Freme e guarda in cagnesco – vorrei vedere, è un cane – ma si porge al microfono con aria da star.

Allora, Osac, cosa hai amato follemente della tua padroncina, del tuo Tsuoro?

Io preso niente. Non so, magnavo, quello che me dava prendevo. Bono. Felice, sempre. Canzuncella d’amore. Mi sembrava buona, avevo conosciuto solo omeni de fero e cattivi. Boncita era davvero, e dolece, pure paziente. Io, però, meglio di lei.

La gelosia è stata il tuo punto debole, in questo non sei diverso da alcuni umani….

Gelussia non conosco parola che non so. Boh, che è? Dovevo sta co’ issa. Me piaceva de stacce.  Ammorsicavo chi non vuleva. Contento, felice de stacce. Ma sempre. Poco e ogni tanto, no.

Lasciarti addomesticare  – nei limiti consentiti dalla tua natura selvaggia – è stato il gesto d’amore più grande che hai rivolto a Romana. Sono capaci gli uomini di gesti altrettanto grandi e soprattutto gratuiti?

Romana? E chi è? Io ho conosciuto Tsouro mio, altre de donne non so. Omeni ameno poco, ameno niente. Io come amo?  Boh. Amo. Non penso.

La tua fine ingloriosa, da cane vecchio e malato, annegato quasi tra i propri escrementi, ricorda la fine di molti umani costretti da mali incurabili a concludere i propri giorni senza la luce della dignità.
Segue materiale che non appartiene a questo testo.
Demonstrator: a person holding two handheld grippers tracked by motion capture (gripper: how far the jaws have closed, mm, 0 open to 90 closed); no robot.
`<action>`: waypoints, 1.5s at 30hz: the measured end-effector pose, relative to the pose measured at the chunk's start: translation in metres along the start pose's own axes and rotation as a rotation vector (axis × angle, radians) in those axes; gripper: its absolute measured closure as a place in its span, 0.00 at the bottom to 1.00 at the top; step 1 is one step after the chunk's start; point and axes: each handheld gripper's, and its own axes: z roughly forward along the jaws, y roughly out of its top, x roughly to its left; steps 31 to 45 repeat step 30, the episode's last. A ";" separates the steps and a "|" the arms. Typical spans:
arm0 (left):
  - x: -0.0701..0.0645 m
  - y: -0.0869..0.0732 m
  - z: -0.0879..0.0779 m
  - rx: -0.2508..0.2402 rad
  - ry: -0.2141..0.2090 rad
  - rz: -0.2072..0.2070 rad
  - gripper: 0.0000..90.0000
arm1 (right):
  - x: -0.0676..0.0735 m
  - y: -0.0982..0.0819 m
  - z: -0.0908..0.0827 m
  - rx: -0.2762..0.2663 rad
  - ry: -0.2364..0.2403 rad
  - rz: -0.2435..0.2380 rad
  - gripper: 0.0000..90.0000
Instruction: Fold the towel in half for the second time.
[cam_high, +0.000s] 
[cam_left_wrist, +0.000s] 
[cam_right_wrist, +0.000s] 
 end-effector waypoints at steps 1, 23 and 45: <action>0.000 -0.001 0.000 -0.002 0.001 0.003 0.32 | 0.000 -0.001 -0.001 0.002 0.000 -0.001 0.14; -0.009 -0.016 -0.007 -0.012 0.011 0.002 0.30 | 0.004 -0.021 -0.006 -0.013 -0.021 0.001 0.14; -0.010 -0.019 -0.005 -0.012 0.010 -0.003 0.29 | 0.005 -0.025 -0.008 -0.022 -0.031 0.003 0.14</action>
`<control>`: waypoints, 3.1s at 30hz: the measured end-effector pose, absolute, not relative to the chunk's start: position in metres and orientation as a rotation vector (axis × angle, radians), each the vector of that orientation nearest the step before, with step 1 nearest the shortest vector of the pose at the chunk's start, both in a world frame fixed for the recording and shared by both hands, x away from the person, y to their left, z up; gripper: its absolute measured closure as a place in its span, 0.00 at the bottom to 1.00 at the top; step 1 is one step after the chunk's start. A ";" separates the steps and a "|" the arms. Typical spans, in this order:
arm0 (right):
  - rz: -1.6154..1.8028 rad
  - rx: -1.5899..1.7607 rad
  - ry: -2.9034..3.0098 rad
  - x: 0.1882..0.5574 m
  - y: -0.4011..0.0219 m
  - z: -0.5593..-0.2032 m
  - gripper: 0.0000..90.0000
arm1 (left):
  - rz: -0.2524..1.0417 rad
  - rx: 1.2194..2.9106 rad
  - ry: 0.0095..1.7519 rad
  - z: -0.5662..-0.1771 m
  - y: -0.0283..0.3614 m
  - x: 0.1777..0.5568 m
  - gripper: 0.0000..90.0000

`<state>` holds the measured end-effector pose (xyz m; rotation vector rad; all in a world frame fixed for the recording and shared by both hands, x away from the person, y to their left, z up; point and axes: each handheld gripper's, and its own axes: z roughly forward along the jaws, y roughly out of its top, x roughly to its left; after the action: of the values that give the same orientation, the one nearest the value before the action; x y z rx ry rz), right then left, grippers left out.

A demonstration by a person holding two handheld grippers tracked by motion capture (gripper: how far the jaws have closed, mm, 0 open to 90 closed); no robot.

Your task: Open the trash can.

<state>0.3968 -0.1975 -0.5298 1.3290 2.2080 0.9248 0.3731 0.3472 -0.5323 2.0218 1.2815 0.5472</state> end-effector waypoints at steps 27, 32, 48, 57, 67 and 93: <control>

Volevo mori’ ammorsicato guerriero. Mica accusine.  C’avevo ‘na forza. Poi no, niente. Volevo mori’ ammorsicato, sparato, gnaccuso. Accusine. Quinozi, finisto, annato. Boh….E’ ita accussì. A sfraccielo, a faccia tajata, avvergugnata. Accussì.

Gli occhi umidi si posano altrove, su un passato doloroso ma di tragica bellezza. Naturalmente non ringrazia e si allontana, nero e terribile, torna nell’altrove da cui è venuto, lasciando nell’aria un sentore di polvere e pioggia.

In quest’ultimo, bellissimo libro della Petri l’olfatto è forse il senso dominante, alcune pagine intrise di odori sembrano imprimersi con prepotenza nella memoria del lettore, come quelle sul parto in cui l’aspro e ferino odore del sangue e degli umori materni si mescola al ricordo dell’afrore selvaggio del pelo lungo e bagnato di Osac. Profumano il cibo e il vento salmastro delle spiagge normanne, profumano i colori del fratello pittore (la famiglia della Petri, nelle figure del fratello e della madre,  si affaccia anche in questo romanzo in un’ideale continuità tematica e affettiva con il precedente) che per necessità diventerà padre adottivo della nera bestia ferita ancora a morte da un altro abbandono. Ed è giusto, quasi necessario in questo romanzo usmare l’aria e gli eventi e le emozioni; è così per tutti gli animali e l’autrice, che del suo cane ci lascia la voce e le parole, non avrebbe potuto trascurare le sue impronte olfattive senza subirne il tirannico fascino.

Come in tutte le grandi storie, la vita e la morte si incrociano, i destini si compiono, la sopravvivenza è affidata al ricordo e ai suoi custodi.